The strength of the evidence in this case was that it was capable of an inference of negligence. Juries in this state are consistently instructed on the probative value of circumstantial evidence that is capable of establishing facts through the drawing of *71inferences. For example, trial judges instruct juries on the story of the milk bottle 2 and conclude with the admonition that the probative value of circumstantial evidence is the same as that of direct evidence.
I respectfully suggest to my colleagues, that in this case, from the established fact that it was snowing on that fateful morning, and the fact that plaintiff testified she slipped on water and the fact that there were puddles of water throughout the store, one could reasonably draw the inference that there was water on the floor, including the area where plaintiff fell. Further, given the number of puddles observed throughout the establishment, a jury could reasonably find that the defendant knew or should have known of the hazard to plaintiff and other business invitees, and, that given the testimony relative to the number of puddles on the floor, defendant’s witnesses may not have been credible. Moreover, from the existence of numerous puddles throughout the store, so early in the business day, a jury could also find that the “steps that the defendant customarily and ordinarily employed to maintain the premises” that so impressed the trial justice failed, or the testimony was simply not worthy of belief.
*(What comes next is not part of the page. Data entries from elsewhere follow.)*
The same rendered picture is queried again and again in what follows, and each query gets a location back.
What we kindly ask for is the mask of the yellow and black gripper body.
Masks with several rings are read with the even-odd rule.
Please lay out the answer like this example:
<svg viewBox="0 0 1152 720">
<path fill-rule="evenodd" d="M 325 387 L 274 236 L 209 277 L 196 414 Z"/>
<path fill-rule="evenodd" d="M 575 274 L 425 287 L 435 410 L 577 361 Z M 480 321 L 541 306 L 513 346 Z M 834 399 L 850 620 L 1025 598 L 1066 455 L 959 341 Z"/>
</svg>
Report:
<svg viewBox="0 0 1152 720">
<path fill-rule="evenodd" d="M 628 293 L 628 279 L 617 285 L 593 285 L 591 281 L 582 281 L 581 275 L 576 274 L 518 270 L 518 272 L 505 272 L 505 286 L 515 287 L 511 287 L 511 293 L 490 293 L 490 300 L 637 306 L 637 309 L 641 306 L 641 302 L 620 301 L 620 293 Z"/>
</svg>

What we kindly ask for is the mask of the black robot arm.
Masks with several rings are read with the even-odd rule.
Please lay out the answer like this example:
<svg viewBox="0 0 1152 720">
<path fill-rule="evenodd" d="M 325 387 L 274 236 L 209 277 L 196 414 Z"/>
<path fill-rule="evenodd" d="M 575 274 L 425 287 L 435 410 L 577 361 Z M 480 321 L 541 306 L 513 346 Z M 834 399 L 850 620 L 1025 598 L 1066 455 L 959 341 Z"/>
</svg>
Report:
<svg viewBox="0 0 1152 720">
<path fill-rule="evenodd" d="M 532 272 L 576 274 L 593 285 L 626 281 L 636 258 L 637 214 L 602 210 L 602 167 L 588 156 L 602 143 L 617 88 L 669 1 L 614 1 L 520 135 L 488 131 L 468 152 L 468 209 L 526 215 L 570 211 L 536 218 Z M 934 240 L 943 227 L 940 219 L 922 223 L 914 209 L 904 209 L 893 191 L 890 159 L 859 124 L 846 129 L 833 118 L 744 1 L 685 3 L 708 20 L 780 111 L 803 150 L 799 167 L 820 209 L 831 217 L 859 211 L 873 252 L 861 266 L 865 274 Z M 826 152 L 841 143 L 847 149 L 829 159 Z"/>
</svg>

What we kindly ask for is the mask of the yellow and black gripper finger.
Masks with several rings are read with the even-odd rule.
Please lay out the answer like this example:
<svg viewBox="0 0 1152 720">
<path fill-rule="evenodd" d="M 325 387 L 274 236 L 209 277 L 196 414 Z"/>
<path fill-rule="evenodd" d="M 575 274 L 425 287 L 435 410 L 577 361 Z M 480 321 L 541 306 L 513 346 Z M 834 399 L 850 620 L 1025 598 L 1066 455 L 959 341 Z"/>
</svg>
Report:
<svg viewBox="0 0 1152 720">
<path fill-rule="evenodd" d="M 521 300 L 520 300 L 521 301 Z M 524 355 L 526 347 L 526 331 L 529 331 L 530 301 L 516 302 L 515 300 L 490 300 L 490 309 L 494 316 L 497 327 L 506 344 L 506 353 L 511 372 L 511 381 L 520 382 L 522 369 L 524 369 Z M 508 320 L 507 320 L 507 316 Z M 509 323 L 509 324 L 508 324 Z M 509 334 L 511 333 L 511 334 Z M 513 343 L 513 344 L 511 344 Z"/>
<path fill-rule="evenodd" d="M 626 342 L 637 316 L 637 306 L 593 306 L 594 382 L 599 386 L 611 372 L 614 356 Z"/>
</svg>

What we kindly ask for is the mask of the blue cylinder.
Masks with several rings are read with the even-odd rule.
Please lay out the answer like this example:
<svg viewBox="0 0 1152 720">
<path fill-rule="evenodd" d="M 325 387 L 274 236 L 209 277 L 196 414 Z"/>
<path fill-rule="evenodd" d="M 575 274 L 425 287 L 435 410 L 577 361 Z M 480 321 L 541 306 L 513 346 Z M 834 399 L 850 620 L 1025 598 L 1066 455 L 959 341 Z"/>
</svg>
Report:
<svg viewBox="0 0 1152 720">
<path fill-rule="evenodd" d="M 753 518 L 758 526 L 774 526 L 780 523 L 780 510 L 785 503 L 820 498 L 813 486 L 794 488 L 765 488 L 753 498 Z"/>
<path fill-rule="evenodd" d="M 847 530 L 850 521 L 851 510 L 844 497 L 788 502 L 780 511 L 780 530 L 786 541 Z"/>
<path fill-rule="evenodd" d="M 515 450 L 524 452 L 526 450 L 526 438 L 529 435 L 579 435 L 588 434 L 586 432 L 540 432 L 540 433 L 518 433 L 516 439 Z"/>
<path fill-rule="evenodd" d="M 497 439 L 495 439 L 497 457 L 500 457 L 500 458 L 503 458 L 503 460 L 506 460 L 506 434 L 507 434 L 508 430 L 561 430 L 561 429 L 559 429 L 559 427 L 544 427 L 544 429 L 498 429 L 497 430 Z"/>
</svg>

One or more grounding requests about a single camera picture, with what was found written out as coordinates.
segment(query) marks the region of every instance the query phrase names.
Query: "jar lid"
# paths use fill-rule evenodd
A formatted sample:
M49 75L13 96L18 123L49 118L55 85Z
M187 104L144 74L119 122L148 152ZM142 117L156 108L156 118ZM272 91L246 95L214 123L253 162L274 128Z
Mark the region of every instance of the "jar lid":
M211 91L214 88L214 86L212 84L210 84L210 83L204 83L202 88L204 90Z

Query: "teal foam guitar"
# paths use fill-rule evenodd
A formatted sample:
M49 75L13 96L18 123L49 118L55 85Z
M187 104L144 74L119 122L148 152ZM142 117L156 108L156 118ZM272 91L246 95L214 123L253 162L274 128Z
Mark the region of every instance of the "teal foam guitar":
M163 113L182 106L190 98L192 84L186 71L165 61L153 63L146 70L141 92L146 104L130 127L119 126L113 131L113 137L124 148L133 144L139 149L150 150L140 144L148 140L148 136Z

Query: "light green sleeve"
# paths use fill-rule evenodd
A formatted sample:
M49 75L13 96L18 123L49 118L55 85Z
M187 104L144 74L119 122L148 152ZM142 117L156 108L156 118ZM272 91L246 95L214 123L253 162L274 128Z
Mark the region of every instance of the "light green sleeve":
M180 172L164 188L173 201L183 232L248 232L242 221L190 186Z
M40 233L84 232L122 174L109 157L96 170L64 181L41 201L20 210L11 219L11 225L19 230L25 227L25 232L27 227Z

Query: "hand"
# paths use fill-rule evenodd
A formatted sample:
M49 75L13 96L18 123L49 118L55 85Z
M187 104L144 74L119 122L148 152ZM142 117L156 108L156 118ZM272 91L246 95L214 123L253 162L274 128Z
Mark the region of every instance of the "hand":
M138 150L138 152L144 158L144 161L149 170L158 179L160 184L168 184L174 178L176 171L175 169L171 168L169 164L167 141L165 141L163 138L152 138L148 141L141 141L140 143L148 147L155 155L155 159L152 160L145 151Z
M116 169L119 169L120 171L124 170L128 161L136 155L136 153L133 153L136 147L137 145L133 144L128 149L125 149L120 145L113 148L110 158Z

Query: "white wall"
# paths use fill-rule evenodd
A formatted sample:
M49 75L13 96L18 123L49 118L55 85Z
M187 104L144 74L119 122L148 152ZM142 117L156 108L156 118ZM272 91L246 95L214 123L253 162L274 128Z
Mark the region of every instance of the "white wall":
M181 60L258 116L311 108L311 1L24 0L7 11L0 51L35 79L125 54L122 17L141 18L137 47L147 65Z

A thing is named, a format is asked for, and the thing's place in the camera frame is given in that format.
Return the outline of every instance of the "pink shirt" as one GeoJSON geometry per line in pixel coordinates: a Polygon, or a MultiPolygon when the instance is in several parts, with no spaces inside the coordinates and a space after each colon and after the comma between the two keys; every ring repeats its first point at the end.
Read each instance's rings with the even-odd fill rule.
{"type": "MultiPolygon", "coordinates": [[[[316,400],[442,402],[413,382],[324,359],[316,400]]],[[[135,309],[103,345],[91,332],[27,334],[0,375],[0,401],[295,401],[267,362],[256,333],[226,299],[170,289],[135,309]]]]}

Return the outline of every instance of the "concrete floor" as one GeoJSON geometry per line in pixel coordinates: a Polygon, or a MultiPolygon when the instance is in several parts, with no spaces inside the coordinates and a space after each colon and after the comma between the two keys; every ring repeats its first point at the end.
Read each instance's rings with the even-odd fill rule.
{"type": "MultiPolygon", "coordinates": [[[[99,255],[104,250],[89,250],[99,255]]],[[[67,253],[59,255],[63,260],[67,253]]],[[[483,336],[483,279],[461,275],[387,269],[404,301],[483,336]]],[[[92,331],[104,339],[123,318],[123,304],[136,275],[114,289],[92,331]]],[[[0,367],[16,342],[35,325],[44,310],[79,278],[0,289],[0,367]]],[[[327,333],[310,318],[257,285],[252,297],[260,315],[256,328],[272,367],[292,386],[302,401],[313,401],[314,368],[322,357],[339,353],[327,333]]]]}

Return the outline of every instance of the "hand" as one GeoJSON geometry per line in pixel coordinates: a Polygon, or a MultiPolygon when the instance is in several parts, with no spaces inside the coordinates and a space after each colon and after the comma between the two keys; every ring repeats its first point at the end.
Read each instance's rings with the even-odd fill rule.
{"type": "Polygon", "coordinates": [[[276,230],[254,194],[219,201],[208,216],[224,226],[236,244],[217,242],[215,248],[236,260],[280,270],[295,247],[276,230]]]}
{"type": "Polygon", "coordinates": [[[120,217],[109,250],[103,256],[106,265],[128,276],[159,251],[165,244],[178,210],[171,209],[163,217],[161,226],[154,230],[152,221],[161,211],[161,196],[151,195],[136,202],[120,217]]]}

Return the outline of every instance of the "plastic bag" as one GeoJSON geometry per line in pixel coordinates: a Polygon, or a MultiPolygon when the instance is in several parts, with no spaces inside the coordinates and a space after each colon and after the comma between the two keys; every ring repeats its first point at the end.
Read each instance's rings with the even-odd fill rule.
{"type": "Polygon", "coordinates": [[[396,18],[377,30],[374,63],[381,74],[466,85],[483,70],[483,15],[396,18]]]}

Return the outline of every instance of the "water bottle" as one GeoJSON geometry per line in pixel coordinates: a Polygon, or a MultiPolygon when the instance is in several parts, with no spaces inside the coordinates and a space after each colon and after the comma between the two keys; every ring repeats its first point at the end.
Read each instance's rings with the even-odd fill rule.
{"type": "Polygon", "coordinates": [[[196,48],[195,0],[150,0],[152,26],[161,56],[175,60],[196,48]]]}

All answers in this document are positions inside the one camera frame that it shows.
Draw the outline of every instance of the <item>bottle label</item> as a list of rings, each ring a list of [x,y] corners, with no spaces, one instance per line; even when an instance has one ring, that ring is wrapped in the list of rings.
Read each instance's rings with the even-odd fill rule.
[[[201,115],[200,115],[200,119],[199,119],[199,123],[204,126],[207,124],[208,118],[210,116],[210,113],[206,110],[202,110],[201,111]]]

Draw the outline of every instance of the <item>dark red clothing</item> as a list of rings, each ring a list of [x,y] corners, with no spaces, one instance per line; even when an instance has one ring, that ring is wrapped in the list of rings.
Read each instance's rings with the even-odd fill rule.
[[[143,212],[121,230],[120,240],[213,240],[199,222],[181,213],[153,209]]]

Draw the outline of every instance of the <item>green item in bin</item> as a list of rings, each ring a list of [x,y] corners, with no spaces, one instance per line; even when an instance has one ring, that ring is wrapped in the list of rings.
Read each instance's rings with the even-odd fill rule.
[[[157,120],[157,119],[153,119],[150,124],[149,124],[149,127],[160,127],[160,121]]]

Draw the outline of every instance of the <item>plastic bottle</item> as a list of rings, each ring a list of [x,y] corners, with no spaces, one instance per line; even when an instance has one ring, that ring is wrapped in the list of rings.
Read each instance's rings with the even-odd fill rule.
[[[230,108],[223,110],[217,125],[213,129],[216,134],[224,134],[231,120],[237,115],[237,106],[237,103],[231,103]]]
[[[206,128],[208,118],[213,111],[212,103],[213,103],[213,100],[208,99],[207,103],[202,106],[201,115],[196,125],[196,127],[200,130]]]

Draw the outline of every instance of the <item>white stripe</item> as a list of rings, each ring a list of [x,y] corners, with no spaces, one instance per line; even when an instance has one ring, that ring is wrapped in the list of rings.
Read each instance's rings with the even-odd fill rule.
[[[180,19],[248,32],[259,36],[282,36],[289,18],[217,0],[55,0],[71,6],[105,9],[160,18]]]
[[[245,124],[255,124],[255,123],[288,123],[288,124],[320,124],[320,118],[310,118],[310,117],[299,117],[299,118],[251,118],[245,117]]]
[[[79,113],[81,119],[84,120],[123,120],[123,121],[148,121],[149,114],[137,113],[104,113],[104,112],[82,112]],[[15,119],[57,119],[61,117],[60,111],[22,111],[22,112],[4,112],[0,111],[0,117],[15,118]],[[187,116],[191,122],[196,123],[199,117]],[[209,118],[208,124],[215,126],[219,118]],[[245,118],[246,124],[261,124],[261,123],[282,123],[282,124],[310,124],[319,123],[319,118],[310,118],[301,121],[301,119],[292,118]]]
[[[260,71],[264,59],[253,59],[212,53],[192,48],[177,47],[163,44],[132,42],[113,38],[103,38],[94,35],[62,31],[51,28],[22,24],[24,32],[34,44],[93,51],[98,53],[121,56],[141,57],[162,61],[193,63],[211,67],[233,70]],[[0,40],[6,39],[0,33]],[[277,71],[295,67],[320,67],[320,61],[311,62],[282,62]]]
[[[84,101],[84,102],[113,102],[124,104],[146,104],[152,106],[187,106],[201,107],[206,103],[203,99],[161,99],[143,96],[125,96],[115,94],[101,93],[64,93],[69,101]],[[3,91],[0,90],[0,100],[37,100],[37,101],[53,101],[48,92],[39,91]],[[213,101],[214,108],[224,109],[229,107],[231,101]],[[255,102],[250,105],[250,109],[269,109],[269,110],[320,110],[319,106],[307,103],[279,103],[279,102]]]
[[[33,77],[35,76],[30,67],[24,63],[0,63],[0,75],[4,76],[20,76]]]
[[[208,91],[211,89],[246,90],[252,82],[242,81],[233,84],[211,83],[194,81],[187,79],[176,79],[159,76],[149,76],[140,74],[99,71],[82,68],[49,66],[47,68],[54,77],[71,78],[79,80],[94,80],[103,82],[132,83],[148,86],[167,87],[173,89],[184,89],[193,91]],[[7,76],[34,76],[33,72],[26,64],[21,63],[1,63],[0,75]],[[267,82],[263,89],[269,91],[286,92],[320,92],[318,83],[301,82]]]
Slip and fall cases are difficult to prove; there will hardly ever be a situation in which a store owner or manager comes forward and admits that the floor was wet and that the dangerous condition should have been corrected in a more timely manner. This is part of human nature. These cases are established through circumstantial evidence from which a jury can infer the existence or nonexistence of negligence on the part of a defendant. I believe this is such a case. See DeRobbio v. Stop and Shop Supermarket, 756 A.2d 209 (R.I.2000) (in which employee of the supermarket was working in close proximity to where plaintiff fell and the evidence was undisputed that plaintiff tripped over a box on the floor, reasonable minds could differ on the question of whether defendant was on notice of the dangerous condition).
This case might not have been the strongest case in the court system that day but it was Mrs. Barone’s only case. It should have gone to the jury. Consequently, I dissent.
. Cutroneo v. F.W. Woolworth Co., 112 R.I. 696, 315 A.2d 56 (1974) (where the case was dismissed at the conclusion of plaintiff’s case).
. Prior to retiring for the night, you place an empty milk bottle outside the kitchen door and sleep the night through; upon arising in the morning, you open the door and retrieve a bottle of fresh milk, you can reasonably conclude that the milkman (or the milk woman) came during the night. Although no one saw the milkman arrive, from the presence of an empty bottle at night to the presence of a full bottle in the morning, one can draw the inference that the milkman came during the night.